Friday, November 22, 2024

Vladimir Putin climbs escalatory ladder with missile experiment

Must read

Unlock the Editor’s Digest for free

Ever since its full-scale invasion of Ukraine in February 2022, Russia has tried to deter the west from supplying Kyiv with ever more potent weaponry by threatening retaliation and escalation of the war. On each occasion — the supply of short-range missiles, tanks, F-16 fighter jets, longer-range missiles — Moscow’s bluff has been called.

This week the Kremlin finally followed through on its threat. Some 72 hours after the US gave permission to Kyiv to use long-range US, UK and French missiles on targets inside Russia, Moscow hit back with a strike on Ukraine of the likes we have not seen before — the first combat use of what Kyiv called a nuclear-capable intercontinental ballistic missile.

In the early hours of Thursday, Russian forces struck Dnipro, in south central Ukraine, with what President Vladimir Putin called an experimental Oreshnik missile and Ukrainian officials identified as an RS-26 Rubezh ICBM. The RS-26 is a test missile based on another Russia ICBM, but with a much shorter range.

Although it is listed as an ICBM under the 2010 New Start nuclear arms treaty, some analysts have questioned whether the RS-26 qualifies as one and western officials have hesitated to call it as such. Further muddying the waters, the Russian president described the Oreshnik as intermediate range. Either way, and whatever the name, the attack was a message.

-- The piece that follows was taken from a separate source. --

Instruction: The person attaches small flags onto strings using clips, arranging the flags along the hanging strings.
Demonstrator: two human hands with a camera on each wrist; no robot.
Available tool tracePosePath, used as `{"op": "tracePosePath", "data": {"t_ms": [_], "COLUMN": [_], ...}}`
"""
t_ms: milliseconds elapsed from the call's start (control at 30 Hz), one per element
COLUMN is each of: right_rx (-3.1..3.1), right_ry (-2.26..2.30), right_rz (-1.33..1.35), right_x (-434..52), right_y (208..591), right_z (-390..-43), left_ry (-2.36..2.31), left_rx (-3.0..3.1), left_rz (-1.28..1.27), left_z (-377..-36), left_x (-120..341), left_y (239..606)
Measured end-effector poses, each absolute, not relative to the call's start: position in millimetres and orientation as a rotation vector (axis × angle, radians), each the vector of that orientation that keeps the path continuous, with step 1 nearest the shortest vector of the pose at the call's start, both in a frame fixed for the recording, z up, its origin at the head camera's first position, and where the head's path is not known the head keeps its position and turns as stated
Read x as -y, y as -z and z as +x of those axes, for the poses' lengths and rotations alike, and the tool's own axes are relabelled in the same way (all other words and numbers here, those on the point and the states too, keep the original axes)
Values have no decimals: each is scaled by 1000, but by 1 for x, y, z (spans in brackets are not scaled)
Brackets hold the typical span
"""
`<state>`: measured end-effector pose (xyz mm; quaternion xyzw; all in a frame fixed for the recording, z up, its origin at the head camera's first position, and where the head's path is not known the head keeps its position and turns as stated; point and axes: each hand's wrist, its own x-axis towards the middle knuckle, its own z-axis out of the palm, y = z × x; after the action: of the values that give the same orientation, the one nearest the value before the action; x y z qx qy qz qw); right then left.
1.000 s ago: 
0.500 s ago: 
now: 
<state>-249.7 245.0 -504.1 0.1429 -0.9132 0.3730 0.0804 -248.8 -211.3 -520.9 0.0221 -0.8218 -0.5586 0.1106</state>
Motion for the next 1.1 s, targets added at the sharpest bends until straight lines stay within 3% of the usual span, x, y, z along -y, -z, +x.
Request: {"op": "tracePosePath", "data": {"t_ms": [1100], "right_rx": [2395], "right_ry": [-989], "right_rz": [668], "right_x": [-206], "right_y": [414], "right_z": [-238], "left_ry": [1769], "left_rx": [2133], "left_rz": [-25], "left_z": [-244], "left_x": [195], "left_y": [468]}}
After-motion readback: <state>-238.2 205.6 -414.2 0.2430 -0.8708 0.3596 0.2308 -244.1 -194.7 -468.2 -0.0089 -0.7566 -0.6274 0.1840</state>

Vladimir Putin speaks in a televised address on Thursday © Kremlin.ru/Handout/Reuters

A video purportedly of the strike, shows six explosions consistent with the multiple warhead a weapon like this is designed to carry. The impacts on the video suggest there was no payload at all let alone a nuclear charge. This was first and foremost a warning.

Thursday’s strike looks like an elaborately staged attempt to demonstrate escalatory dominance — the ability to outbid the west up the retaliatory ladder all the way to nuclear war. Despite its repeated verbal threats and blood-curdling rhetoric, the Kremlin since 2022 has struggled to find actions that are more powerful than words to deter western support for Ukraine.

Nobody can afford to take Russian nuclear sabre-rattling lightly. But what is curious about Moscow’s ICBM strike is how performative it was. As a prelude reports began circulating in Ukrainian media on Wednesday that the Kremlin was preparing for a possible strike with an RS-26 from a site in southern Astrakhan, from where the attack was launched the following day.

There was also the temporary closure of the US embassy in Kyiv on Wednesday after an alert about a possible large-scale attack. Could the alert and the news reports have come from the same source? The embassy on Thursday said it was informed of the strike “briefly before the launch through nuclear risk-reduction channels”. Even during this escalation, Moscow appears to have stuck to some safety protocols.

An image released by Russia’s defence ministry claims to show an ICBM being fired from an undisclosed location on March 1
An image released by Russia’s defence ministry claims to show an ICBM being fired from an undisclosed location on March 1 © Russian Defence Ministry/AFP/Getty Images

Russia has struck Ukraine with scores of other nuclear-capable ballistic missiles, such as Iskander and Kinzhals. Nevertheless, firing a strategic weapon at its neighbour is clearly an escalatory step. For Moscow, it also has the benefit of exposing further vulnerabilities in Ukraine’s overstretched air defences. It has triggered Ukrainian calls for the US-built Thaad system, the most sophisticated anti-ballistic missile defence available, which Kyiv is unlikely to get soon if at all.

After threatening retaliation if Washington granted Kyiv approval to strike Russian territory with long-range weapons, the Kremlin on this occasion did not blink.

But, as Alexander Baunov of the Carnegie Endowment pointed out on X, Putin’s characterisation of the missile attack as “testing in combat conditions” indicates it is one reversible step up the escalatory ladder, not a leap.

“It’s part of a broader Russian official strategy to obscure crossing thresholds with language that suggests the threshold isn’t fully crossed — or can still be reversed,” Baunov wrote.

The incrementalism suggests that finding the next escalatory step without alienating Moscow’s friends in Beijing or unsettling the Russian public, could prove as difficult for the Kremlin as this one.

With Donald Trump returning to the White House vowing to bring peace to Ukraine, or impose peace on it, Putin may not have to dwell on it for long.